Work instructions: Exclude the pictures and repeat all of the data exactly.
——
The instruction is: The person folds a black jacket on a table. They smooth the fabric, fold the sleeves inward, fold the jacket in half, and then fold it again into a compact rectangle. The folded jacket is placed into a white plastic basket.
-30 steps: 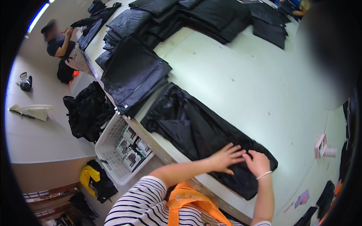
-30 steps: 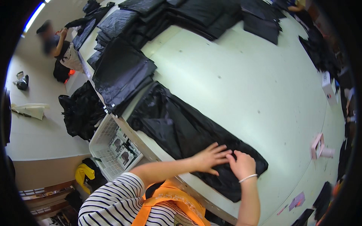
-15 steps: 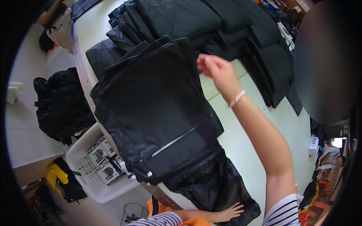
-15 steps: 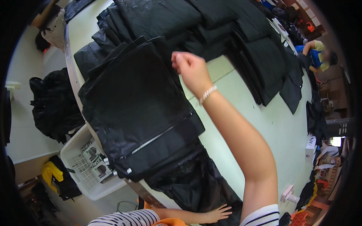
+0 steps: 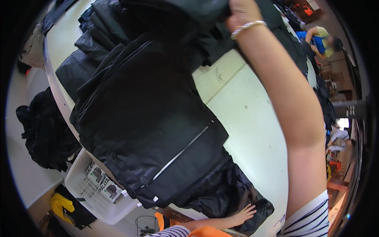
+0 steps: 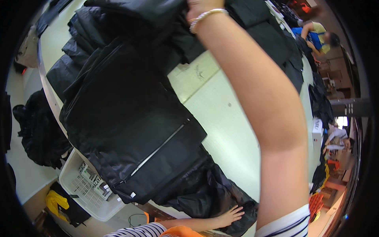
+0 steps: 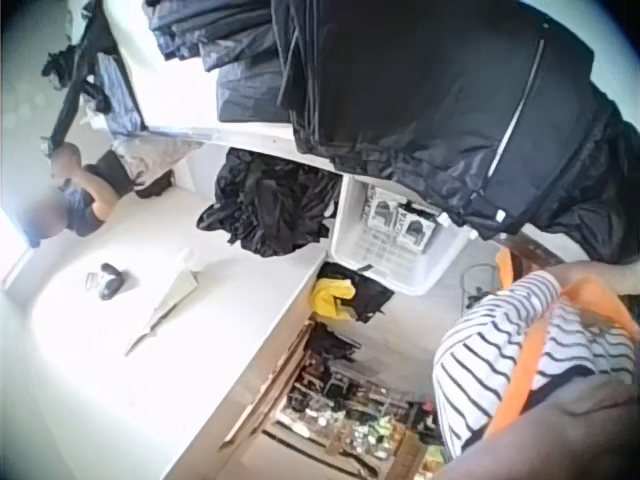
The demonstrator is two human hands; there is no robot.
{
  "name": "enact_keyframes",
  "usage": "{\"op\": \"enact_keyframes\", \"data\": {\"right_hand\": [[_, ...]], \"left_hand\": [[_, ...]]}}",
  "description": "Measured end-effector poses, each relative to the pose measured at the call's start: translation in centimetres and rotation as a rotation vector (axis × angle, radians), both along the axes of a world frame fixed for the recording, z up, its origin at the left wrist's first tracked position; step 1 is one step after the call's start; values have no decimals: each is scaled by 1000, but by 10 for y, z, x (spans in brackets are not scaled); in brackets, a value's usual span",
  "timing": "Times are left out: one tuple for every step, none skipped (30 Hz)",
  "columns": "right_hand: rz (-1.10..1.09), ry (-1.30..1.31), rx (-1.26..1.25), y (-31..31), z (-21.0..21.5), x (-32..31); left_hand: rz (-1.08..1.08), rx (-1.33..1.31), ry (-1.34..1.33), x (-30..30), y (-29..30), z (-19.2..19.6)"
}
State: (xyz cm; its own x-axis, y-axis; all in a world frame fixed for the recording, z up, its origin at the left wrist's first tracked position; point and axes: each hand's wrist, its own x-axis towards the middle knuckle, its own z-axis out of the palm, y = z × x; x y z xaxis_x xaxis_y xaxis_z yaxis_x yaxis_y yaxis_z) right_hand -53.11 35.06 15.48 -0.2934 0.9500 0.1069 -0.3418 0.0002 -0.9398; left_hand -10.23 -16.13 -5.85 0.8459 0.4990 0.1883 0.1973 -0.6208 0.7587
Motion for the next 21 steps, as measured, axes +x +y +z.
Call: {"op": "enact_keyframes", "data": {"right_hand": [[72,-31,-70,-7,28,18],[133,-53,-150,-14,48,48],[28,-159,-4,-17,65,97],[-81,-269,134,-27,82,149],[-128,-340,255,-55,99,196],[-159,-401,376,-88,114,234],[-203,-522,393,-119,131,270],[-250,-644,404,-149,145,306],[-335,-694,348,-178,155,341],[-405,-731,297,-204,160,372],[-430,-723,229,-228,162,406],[-465,-717,158,-256,163,438],[-461,-671,97,-283,164,463],[-468,-608,50,-307,165,486],[-506,-586,-24,-335,166,511],[-537,-557,-86,-360,166,534],[-540,-461,-104,-384,160,554],[-605,-379,-166,-406,153,576],[-619,-250,-246,-435,145,604],[-620,-101,-330,-461,123,638],[-649,-149,-341,-488,100,664]], "left_hand": [[34,14,-22,0,2,4],[65,17,-46,-4,5,7],[59,15,-55,-7,7,7],[47,7,-63,-10,7,9],[41,14,-46,-11,7,12],[51,23,-15,-13,13,9],[77,50,3,-17,18,11],[100,75,22,-20,22,14],[85,87,39,-21,21,17],[89,101,63,-22,25,18],[100,120,60,-21,26,19],[99,137,52,-21,24,20],[100,132,40,-21,26,22],[97,121,27,-23,25,25],[98,136,22,-23,23,28],[109,160,20,-22,26,30],[66,86,73,-20,30,30],[27,8,129,-21,27,29],[28,-227,2,-13,12,4],[312,-9,-334,-14,20,19],[299,-130,-419,-12,18,28]]}}
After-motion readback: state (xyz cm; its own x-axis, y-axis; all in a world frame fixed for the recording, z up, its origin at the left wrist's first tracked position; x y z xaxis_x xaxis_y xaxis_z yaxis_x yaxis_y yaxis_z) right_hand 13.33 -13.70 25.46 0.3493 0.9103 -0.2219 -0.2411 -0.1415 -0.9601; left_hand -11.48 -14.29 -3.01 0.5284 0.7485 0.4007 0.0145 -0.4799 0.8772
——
Response to this task:
The instruction is: The person folds a black jacket on a table. They smooth the fabric, fold the sleeves inward, fold the jacket in half, and then fold it again into a compact rectangle. The folded jacket is placed into a white plastic basket.
-30 steps: 
-30 steps: 
-15 steps: 
-15 steps: 
+0 steps: 
+0 steps: 
+0 steps: 
The demonstrator is two human hands; there is no robot.
{
  "name": "enact_keyframes",
  "usage": "{\"op\": \"enact_keyframes\", \"data\": {\"right_hand\": [[_, ...]], \"left_hand\": [[_, ...]]}}",
  "description": "Measured end-effector poses, each relative to the pose measured at the call's start: translation in centimetres and rotation as a rotation vector (axis × angle, radians), both along the axes of a world frame fixed for the recording, z up, its origin at the left wrist's first tracked position; step 1 is one step after the call's start; values have no decimals: each is scaled by 1000, but by 10 for y, z, x (spans in brackets are not scaled); in brackets, a value's usual span",
  "timing": "Times are left out: one tuple for every step, none skipped (30 Hz)",
  "columns": "right_hand: rz (-1.10..1.09), ry (-1.30..1.31), rx (-1.26..1.25), y (-31..31), z (-21.0..21.5), x (-32..31); left_hand: rz (-1.08..1.08), rx (-1.33..1.31), ry (-1.34..1.33), x (-30..30), y (-29..30), z (-19.2..19.6)"
}
State: (xyz cm; its own x-axis, y-axis; all in a world frame fixed for the recording, z up, its origin at the left wrist's first tracked position; point and axes: each hand's wrist, its own x-axis towards the middle knuckle, its own z-axis out of the palm, y = z × x; x y z xaxis_x xaxis_y xaxis_z yaxis_x yaxis_y yaxis_z) right_hand -53.11 35.06 15.48 -0.2934 0.9500 0.1069 -0.3418 0.0002 -0.9398; left_hand -10.23 -16.13 -5.85 0.8459 0.4990 0.1883 0.1973 -0.6208 0.7587
Motion for the next 21 steps, as measured, axes +x +y +z.
Call: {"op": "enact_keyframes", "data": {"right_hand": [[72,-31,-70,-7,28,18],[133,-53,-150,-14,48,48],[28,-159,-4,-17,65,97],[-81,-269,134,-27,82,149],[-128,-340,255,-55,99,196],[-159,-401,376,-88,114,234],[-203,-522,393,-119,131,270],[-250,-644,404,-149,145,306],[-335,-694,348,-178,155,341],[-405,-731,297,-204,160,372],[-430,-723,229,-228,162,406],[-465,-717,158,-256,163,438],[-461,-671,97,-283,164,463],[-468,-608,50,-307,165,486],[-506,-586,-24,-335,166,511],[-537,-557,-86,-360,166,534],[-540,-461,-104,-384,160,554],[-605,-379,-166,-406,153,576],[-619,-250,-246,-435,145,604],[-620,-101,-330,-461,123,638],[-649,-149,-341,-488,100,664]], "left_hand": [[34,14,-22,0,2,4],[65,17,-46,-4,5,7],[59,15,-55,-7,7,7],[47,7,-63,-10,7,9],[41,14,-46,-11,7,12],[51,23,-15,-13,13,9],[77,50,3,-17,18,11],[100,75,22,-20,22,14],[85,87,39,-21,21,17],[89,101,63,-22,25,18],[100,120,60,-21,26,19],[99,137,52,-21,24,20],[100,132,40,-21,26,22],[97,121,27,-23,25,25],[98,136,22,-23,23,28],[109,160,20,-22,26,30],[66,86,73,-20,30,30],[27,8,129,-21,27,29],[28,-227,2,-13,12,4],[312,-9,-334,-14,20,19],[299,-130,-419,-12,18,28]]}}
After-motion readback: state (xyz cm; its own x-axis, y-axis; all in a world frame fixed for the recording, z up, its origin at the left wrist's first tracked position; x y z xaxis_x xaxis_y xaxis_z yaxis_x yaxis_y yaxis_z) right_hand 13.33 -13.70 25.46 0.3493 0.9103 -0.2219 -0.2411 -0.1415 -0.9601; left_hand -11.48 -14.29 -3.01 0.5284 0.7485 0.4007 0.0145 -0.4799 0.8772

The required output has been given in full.